San Francisco Democrat Blames Capitalism for Homeless Crisis, Says Arresting Drug Addicts is Counterproductive

If anything, we need more drug addicts on the streets.

Cleaning drug addicts from the streets is what Putin and Trump would want us to do.

We can’t let them win.

New York Post:

San Francisco Supervisor Dean Preston claimed the city’s homelessness problems were “absolutely the result of capitalism,” and it was “counterproductive” to arrest people openly doing drugs.

Preston’s District 5 includes the Tenderloin District, an area known for its open-air drug market. Nearly half of the city’s homeless population lived in this district in 2022, the San Francisco Chronicle reported.

The Democratic Socialist supervisor argued his district was particularly affected by homelessness because of the country’s economic structure.

Supervisor Dean Preston

I think what you’re seeing in the Tenderloin is absolutely the result of capitalism and what happens in capitalism to the people at the bottom rungs,” the local leader reportedly remarked in a new documentary by the UK outlet, UnHerd.

“The biggest driver of why folks are on the street is because they lost their jobs, income or were evicted from their homes, usually for not being able to pay the rent. So you have major landlords literally causing folks to lose their homes, and real estate speculation making it impossible for folks to find an affordable place to live,” he reportedly said in the interview.

Preston disagreed with the city’s “inconsistent” approach to arresting drug users and sweeping homeless encampments, arguing this was “completely counterproductive” and made things worse.

This method “has not made our city any safer. It’s actually made it less safe. It increases overdoses,” he claimed.

The city leader downplayed concerns by many local residents and business owners about the encampments and rampant drug-dealing in the area.

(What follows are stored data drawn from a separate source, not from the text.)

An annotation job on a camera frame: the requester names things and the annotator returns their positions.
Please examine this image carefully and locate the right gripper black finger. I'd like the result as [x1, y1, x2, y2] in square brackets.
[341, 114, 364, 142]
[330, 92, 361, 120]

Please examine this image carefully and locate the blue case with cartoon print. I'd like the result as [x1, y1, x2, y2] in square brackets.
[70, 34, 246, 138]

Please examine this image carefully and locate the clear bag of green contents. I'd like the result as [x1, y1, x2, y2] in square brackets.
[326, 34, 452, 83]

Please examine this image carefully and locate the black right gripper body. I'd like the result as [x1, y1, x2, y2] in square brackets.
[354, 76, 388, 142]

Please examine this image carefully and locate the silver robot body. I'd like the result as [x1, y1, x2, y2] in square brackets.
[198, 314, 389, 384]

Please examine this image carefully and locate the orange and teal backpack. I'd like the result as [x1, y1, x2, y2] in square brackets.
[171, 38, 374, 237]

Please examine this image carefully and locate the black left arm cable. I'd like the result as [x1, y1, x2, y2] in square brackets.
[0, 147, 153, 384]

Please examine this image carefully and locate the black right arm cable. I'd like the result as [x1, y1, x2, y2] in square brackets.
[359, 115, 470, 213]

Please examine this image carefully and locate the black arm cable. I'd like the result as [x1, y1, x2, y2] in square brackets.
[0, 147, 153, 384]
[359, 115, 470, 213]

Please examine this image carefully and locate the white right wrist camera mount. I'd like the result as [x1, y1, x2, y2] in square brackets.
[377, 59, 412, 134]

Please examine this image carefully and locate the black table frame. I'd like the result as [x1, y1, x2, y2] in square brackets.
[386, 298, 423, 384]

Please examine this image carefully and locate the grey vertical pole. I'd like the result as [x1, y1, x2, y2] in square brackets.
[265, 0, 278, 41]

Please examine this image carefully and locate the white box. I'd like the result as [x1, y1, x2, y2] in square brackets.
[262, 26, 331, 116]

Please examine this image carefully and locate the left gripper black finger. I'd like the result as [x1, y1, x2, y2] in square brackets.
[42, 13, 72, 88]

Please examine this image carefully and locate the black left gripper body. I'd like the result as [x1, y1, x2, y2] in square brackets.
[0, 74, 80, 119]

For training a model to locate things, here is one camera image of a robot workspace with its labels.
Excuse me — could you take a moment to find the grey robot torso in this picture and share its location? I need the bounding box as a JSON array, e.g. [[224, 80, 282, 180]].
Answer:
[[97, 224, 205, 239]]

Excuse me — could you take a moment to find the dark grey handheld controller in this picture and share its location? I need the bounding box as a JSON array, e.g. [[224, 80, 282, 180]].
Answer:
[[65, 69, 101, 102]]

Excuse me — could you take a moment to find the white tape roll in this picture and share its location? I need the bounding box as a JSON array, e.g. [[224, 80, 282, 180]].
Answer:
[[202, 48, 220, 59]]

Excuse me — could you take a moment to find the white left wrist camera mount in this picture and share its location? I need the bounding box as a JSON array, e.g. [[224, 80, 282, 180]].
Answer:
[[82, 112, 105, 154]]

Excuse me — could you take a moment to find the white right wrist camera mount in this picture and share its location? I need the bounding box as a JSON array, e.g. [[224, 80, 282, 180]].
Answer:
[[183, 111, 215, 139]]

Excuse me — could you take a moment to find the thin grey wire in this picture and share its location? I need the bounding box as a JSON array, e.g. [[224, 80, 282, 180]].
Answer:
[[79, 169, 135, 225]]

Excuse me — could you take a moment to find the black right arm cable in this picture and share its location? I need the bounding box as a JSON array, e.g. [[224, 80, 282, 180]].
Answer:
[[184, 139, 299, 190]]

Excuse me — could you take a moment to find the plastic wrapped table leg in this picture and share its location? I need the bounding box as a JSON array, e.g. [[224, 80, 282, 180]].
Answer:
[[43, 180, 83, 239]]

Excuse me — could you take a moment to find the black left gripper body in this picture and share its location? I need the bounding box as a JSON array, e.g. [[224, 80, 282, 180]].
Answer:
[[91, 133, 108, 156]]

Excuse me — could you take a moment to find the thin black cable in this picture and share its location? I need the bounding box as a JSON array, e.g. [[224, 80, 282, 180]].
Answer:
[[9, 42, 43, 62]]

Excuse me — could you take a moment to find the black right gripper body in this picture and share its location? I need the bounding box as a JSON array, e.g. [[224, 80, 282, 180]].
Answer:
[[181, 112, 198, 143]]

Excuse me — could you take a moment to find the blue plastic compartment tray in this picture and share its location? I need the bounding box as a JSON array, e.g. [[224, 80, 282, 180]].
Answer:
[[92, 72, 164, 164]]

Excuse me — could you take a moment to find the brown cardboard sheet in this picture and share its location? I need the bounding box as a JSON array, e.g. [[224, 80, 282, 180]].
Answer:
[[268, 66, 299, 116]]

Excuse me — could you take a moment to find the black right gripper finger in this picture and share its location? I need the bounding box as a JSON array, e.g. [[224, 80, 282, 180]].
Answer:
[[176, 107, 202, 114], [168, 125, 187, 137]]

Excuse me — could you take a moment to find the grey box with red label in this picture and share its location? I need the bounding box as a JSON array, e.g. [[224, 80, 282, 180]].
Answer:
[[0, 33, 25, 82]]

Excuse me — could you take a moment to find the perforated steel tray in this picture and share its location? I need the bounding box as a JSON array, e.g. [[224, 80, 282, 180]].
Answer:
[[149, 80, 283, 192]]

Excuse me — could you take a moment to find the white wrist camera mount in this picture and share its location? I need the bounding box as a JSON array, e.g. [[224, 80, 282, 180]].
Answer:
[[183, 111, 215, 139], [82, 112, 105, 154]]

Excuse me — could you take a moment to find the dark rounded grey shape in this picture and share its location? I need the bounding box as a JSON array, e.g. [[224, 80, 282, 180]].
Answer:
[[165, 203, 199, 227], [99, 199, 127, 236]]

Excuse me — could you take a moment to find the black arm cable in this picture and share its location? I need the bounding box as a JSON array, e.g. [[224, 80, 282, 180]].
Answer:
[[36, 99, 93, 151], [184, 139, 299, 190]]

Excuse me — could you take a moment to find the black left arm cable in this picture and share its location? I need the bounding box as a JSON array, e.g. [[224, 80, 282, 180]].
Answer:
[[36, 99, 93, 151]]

“I don’t think every instance of poverty or addiction or behavioral health issue is a safety threat to someone walking by. I mean, there’s a lot of people who are doing things that are very harmful to themselves on the streets, who aren’t necessarily a safety threat,” Preston remarked.

Just to be clear… there are discussions you can have about leftist economic policy, and the idea that the current system is totally unregulated allows random individuals (who could be any ethnicity, really) on Wall Street to suck the blood of the American workers.

Like, there are several conversations there. I don’t think “we should abolish the free market” is a serious discussion, but it’s a discussion you could have.

However: not one of these discussions would ever overlap with drug addiction and this ongoing “crisis” (fake crisis) of all of these people on the streets. That has no relationship at all to economics, and any of these people could be living in public housing if they wanted to. All they would have to do is fill out a form.

They don’t want to. They like living on the street, because it doesn’t require any responsibility, and when you’re deep into hard drugs like this, all you want to do is the drugs.

With the drugs question, we need to point out that every medicine cabinet in America had a bottle of heroin in it 100 years ago, and we didn’t have any junkies. We had a lot more “capitalism” back then than we do now, too.

So these conversations are all just retarded and nonsensical. No one who isn’t totally censored into oblivion is interested in having a serious, adult discussion about any topic.

For the record: drug addiction is a social problem.